**EXERCISE OBJECTIVE**
Reproduce without change the lines in the material below that run from the one with "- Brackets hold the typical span" to the end, and nothing more.
--*--
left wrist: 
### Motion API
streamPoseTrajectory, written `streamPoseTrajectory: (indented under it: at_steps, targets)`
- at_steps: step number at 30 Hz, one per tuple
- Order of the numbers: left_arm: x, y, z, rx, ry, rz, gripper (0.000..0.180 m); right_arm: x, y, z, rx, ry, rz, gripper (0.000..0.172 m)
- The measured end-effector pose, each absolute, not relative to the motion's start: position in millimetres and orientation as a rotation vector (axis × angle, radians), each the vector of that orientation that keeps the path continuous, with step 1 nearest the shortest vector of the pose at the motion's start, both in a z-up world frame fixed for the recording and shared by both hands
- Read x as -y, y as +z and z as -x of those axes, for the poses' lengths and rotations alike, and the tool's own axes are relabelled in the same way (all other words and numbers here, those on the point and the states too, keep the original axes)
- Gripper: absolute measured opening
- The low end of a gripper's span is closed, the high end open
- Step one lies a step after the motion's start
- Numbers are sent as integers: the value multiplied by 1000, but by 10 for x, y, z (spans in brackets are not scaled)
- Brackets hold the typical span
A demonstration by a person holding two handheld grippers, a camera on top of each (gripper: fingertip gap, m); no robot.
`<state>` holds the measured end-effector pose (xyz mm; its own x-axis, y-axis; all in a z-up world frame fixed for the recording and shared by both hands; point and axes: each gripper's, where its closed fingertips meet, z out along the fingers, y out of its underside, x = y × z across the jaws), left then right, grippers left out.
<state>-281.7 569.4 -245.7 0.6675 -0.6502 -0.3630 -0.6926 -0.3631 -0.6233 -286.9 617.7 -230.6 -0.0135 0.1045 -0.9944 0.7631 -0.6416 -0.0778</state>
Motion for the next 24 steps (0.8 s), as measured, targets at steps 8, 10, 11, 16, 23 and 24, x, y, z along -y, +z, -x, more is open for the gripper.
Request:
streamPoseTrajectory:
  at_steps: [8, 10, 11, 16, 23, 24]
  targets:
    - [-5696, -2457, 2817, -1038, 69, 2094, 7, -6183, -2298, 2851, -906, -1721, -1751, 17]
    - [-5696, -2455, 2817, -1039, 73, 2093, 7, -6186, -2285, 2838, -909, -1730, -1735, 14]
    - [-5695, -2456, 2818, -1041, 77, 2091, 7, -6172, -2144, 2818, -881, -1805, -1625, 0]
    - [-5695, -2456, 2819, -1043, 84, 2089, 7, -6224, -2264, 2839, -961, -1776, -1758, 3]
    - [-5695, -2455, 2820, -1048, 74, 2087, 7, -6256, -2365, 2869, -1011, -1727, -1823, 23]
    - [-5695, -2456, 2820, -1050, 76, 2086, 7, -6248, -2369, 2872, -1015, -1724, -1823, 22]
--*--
**REPLY TO THE EXERCISE**
- Brackets hold the typical span
A demonstration by a person holding two handheld grippers, a camera on top of each (gripper: fingertip gap, m); no robot.
`<state>` holds the measured end-effector pose (xyz mm; its own x-axis, y-axis; all in a z-up world frame fixed for the recording and shared by both hands; point and axes: each gripper's, where its closed fingertips meet, z out along the fingers, y out of its underside, x = y × z across the jaws), left then right, grippers left out.
<state>-281.7 569.4 -245.7 0.6675 -0.6502 -0.3630 -0.6926 -0.3631 -0.6233 -286.9 617.7 -230.6 -0.0135 0.1045 -0.9944 0.7631 -0.6416 -0.0778</state>
Motion for the next 24 steps (0.8 s), as measured, targets at steps 8, 10, 11, 16, 23 and 24, x, y, z along -y, +z, -x, more is open for the gripper.
Request:
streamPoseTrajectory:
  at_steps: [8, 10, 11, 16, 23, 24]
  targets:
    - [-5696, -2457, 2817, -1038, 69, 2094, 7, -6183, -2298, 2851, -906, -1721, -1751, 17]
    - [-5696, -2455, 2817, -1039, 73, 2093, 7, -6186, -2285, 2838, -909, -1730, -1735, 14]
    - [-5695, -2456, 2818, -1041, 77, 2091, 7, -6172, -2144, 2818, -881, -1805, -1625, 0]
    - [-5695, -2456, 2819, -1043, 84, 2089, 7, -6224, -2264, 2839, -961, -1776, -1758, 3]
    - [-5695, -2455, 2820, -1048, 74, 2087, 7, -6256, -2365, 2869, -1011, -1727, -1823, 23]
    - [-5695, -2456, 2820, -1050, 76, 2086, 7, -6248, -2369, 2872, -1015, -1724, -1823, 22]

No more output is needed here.